Yasmin Parsons

Personal information
- Born: 13 July 1993 (age 32)
- Height: 1.70 m (5 ft 7 in)
- University: University of Bath

Netball career
- Playing positions: C, WA
- Years: Club team / Apps
- 2011–2015: Team Bath
- 2016–present: Surrey Storm
- Years: National team / Caps
- England
- 2012: Great Britain

Medal record
Representing England
Fast5 Netball World Series
| Silver medal – second place | 2012 Auckland | Team |
Representing Great Britain
World University Netball Championship
| Gold medal – first place | 2012 Cape Town | Team |

= Yasmin Parsons =

English netball player (born 1993)

Yasmin Parsons (born 13 July 1993) is an English netball player who plays for England and for the Surrey Storm in the positions of centre or wing attack.
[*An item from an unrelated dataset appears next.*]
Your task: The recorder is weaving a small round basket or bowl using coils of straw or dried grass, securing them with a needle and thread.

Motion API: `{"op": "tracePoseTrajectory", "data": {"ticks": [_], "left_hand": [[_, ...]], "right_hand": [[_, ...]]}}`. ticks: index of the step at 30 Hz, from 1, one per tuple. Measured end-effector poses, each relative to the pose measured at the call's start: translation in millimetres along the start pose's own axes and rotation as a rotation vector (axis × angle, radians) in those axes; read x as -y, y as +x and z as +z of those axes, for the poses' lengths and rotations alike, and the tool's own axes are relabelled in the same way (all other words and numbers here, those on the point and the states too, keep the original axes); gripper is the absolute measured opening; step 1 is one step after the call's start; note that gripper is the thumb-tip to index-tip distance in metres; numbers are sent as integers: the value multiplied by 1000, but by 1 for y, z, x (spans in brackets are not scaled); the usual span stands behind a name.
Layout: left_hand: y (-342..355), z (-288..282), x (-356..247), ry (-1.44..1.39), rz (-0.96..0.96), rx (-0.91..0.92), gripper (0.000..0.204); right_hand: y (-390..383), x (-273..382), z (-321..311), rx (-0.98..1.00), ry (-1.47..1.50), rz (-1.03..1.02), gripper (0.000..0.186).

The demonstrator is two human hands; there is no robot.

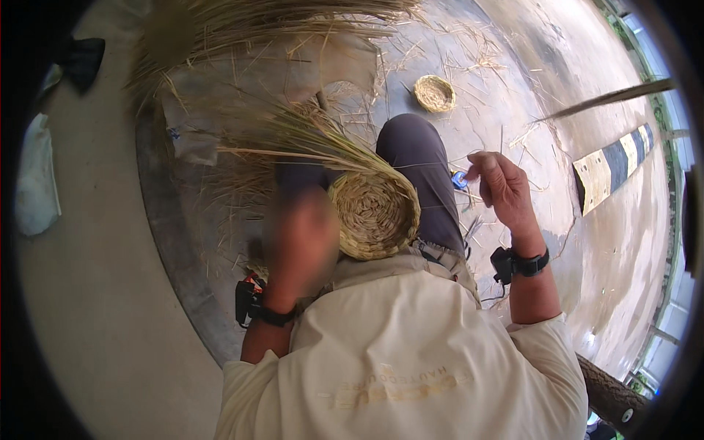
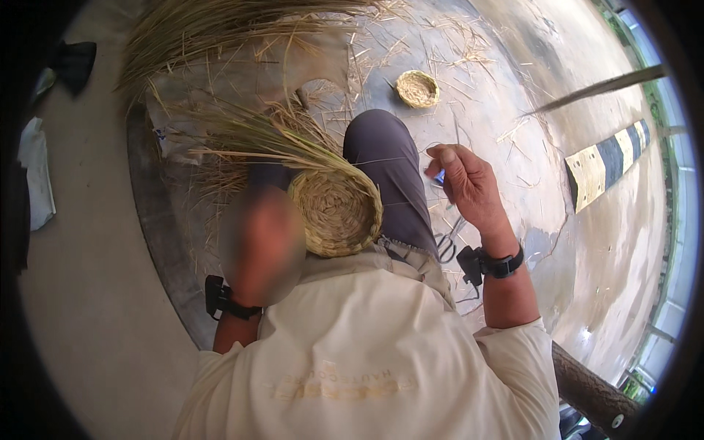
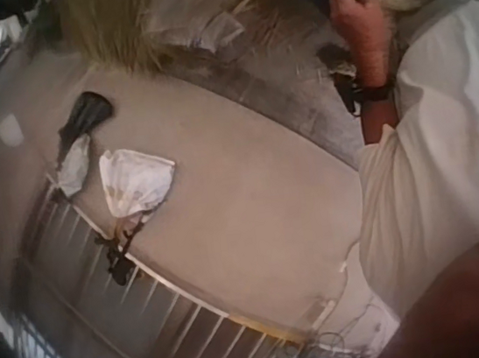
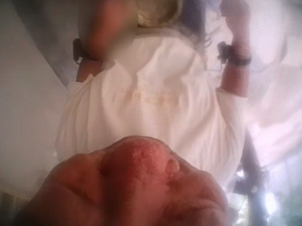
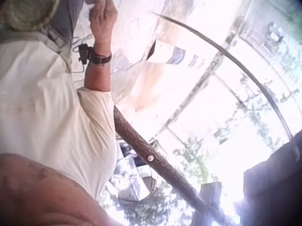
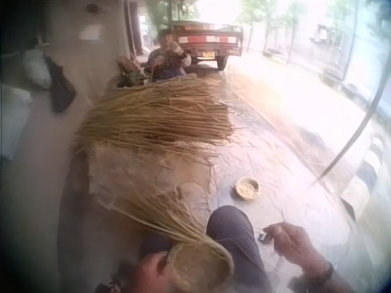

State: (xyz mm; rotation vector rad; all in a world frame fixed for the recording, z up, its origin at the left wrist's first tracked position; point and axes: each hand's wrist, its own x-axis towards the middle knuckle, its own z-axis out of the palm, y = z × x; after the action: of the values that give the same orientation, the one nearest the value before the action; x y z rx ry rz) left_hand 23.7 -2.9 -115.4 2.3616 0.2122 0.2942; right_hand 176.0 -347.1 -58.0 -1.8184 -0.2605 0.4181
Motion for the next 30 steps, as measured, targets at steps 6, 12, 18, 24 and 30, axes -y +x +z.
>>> {"op": "tracePoseTrajectory", "data": {"ticks": [6, 12, 18, 24, 30], "left_hand": [[-2, -6, -2, -148, -205, 96, 40], [-8, -15, -11, -68, -168, 94, 45], [-9, -11, -8, -20, -125, 81, 48], [-7, -14, -9, 29, -149, 153, 51], [-10, -13, -6, -4, -95, 119, 50]], "right_hand": [[-13, 18, -31, -177, -317, -206, 42], [-21, 53, -44, -153, -529, -206, 26], [-23, 30, 50, 330, -334, -301, 27], [-1, -6, 120, 424, -714, -315, 9], [11, 1, 125, 501, -849, -268, 13]]}}
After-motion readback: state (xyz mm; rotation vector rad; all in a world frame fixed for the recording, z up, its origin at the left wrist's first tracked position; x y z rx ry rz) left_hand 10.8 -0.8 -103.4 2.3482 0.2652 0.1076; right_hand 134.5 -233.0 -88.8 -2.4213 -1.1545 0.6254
She was appointed as the captain of the national team for the 2019 Netball Europe Open Championships when England were crowned as the winners.

== Career ==
Yasmin has played for few English club teams including the Team Bath from 2011 to 2015 and was a member of the Team Bath which emerged champions during the 2013 Netball Superleague season. She made her Surrey Storm debut in 2016 and also won a Netball Superleague title on her first Superleague season with the team in 2016.